Repeat exactly the lines below that lie between the line with "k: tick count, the" and the line with "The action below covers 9", counting both of those lines as part of the answer.

(Exercise data Opens)

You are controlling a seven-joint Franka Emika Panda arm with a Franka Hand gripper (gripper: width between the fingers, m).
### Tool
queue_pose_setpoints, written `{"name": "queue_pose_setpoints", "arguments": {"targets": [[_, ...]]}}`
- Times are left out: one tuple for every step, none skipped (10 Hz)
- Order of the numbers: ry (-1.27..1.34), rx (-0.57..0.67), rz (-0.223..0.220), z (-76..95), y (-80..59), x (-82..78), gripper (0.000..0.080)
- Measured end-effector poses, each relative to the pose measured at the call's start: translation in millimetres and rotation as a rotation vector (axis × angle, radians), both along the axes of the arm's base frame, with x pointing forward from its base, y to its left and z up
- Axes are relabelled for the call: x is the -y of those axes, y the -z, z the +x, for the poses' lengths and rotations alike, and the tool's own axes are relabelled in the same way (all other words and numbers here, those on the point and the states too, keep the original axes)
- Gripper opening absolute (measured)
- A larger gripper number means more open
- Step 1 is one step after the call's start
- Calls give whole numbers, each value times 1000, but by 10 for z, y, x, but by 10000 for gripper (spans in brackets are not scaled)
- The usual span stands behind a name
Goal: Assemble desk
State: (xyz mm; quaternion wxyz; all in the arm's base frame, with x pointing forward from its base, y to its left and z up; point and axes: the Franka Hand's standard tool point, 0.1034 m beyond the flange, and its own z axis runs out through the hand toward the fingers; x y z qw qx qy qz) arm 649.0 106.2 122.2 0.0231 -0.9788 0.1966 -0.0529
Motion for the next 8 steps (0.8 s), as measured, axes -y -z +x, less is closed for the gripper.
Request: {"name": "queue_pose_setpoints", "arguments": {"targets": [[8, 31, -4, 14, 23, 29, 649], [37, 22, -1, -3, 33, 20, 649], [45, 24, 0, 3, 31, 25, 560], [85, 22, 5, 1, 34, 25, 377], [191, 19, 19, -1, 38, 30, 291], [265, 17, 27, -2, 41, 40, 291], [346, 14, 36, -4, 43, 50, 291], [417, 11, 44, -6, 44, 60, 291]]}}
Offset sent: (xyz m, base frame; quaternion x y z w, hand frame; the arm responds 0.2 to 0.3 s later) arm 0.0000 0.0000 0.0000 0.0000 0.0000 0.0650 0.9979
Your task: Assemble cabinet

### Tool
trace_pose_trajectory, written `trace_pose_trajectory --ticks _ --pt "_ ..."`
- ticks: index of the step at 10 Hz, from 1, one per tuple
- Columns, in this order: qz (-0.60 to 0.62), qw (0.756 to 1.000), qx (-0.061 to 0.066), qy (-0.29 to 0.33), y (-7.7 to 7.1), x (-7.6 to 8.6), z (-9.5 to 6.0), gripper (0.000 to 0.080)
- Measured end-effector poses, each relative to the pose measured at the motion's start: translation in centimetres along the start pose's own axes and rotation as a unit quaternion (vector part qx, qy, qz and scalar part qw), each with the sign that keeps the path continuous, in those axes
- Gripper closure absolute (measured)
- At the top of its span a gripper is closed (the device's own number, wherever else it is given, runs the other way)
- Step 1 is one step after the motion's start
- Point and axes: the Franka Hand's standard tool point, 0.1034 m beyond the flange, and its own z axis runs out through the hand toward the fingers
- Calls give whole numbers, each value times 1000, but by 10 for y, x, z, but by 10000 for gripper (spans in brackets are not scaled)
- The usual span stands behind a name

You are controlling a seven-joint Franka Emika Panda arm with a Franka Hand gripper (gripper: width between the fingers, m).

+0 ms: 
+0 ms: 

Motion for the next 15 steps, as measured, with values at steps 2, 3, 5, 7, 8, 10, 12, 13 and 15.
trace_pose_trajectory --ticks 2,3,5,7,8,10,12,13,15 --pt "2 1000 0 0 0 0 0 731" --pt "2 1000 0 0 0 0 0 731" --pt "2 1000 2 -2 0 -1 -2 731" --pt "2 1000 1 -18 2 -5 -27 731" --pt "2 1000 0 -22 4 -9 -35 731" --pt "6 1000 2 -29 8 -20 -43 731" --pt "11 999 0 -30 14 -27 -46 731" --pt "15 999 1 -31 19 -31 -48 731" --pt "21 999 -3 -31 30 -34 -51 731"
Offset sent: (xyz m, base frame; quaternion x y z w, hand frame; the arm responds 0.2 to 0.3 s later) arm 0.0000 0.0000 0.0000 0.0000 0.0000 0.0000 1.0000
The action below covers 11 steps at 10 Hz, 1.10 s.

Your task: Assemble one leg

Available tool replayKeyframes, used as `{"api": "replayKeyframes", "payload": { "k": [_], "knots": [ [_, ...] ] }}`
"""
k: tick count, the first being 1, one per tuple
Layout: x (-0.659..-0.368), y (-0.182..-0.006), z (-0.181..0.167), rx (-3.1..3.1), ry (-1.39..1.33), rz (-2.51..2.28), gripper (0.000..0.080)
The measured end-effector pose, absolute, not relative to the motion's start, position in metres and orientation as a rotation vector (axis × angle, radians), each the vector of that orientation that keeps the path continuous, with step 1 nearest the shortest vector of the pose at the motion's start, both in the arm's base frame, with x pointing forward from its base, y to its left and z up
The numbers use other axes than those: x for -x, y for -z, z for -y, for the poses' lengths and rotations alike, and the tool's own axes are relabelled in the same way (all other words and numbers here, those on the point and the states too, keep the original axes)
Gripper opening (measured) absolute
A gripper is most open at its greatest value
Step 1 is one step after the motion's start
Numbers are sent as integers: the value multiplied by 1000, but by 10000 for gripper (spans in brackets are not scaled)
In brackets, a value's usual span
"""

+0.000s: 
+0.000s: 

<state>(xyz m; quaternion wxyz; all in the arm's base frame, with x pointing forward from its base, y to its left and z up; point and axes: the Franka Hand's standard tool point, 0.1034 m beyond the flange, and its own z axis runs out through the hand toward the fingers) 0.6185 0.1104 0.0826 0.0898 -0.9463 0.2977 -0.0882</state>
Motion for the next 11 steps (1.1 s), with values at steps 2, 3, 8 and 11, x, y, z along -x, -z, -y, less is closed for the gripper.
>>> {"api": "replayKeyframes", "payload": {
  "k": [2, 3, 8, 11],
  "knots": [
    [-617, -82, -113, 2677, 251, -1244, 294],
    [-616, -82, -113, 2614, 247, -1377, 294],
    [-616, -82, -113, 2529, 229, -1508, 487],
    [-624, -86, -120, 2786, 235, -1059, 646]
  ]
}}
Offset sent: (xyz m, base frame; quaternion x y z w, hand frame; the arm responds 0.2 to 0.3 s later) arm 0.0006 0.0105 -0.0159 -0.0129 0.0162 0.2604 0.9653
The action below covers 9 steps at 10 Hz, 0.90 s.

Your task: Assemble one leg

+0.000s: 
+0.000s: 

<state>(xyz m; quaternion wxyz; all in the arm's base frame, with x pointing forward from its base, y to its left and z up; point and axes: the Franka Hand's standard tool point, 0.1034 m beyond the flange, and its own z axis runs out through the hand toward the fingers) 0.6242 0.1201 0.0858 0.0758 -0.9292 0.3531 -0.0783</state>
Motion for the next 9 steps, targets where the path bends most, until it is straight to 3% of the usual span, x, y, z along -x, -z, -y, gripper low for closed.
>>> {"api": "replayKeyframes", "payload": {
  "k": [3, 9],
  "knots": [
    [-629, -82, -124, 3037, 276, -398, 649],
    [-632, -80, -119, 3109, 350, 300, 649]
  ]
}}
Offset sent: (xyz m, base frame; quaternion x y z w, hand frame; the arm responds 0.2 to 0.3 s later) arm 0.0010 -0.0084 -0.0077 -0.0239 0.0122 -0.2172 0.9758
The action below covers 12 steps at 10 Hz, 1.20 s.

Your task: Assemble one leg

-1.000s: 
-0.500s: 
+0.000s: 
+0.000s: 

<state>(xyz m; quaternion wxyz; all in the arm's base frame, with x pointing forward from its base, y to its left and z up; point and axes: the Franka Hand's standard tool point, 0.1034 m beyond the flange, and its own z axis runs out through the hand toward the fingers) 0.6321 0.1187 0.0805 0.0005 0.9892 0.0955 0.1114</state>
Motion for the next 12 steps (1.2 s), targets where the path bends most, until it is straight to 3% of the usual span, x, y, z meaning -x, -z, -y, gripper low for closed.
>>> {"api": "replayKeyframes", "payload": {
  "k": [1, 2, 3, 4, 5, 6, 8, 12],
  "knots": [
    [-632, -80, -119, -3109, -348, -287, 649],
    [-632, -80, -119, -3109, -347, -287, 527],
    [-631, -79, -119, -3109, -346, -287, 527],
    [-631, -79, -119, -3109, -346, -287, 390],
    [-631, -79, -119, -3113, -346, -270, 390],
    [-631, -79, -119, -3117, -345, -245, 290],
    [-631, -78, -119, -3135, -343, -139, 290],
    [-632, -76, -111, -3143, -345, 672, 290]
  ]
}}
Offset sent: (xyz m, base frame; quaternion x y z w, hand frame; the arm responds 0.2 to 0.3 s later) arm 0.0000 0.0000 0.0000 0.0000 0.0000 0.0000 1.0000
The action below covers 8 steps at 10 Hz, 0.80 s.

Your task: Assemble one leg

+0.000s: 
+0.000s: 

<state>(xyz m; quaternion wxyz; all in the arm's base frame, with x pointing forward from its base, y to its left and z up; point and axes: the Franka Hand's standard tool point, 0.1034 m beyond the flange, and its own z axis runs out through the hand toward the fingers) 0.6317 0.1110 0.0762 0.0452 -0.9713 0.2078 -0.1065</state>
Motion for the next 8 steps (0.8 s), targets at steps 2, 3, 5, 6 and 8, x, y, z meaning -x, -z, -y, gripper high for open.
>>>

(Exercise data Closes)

▶ Completed exercise
k: tick count, the first being 1, one per tuple
Layout: x (-0.659..-0.368), y (-0.182..-0.006), z (-0.181..0.167), rx (-3.1..3.1), ry (-1.39..1.33), rz (-2.51..2.28), gripper (0.000..0.080)
The measured end-effector pose, absolute, not relative to the motion's start, position in metres and orientation as a rotation vector (axis × angle, radians), each the vector of that orientation that keeps the path continuous, with step 1 nearest the shortest vector of the pose at the motion's start, both in the arm's base frame, with x pointing forward from its base, y to its left and z up
The numbers use other axes than those: x for -x, y for -z, z for -y, for the poses' lengths and rotations alike, and the tool's own axes are relabelled in the same way (all other words and numbers here, those on the point and the states too, keep the original axes)
Gripper opening (measured) absolute
A gripper is most open at its greatest value
Step 1 is one step after the motion's start
Numbers are sent as integers: the value multiplied by 1000, but by 10000 for gripper (spans in brackets are not scaled)
In brackets, a value's usual span
"""

+0.000s: 
+0.000s: 

<state>(xyz m; quaternion wxyz; all in the arm's base frame, with x pointing forward from its base, y to its left and z up; point and axes: the Franka Hand's standard tool point, 0.1034 m beyond the flange, and its own z axis runs out through the hand toward the fingers) 0.6185 0.1104 0.0826 0.0898 -0.9463 0.2977 -0.0882</state>
Motion for the next 11 steps (1.1 s), with values at steps 2, 3, 8 and 11, x, y, z along -x, -z, -y, less is closed for the gripper.
>>> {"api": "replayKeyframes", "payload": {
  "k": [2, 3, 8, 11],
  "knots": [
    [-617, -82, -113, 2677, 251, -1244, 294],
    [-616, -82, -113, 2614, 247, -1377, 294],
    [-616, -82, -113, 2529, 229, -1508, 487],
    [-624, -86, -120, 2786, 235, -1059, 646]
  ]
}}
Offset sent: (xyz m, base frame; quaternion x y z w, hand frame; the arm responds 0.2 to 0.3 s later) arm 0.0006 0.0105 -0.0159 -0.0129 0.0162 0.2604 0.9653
The action below covers 9 steps at 10 Hz, 0.90 s.

The required output has now been supplied.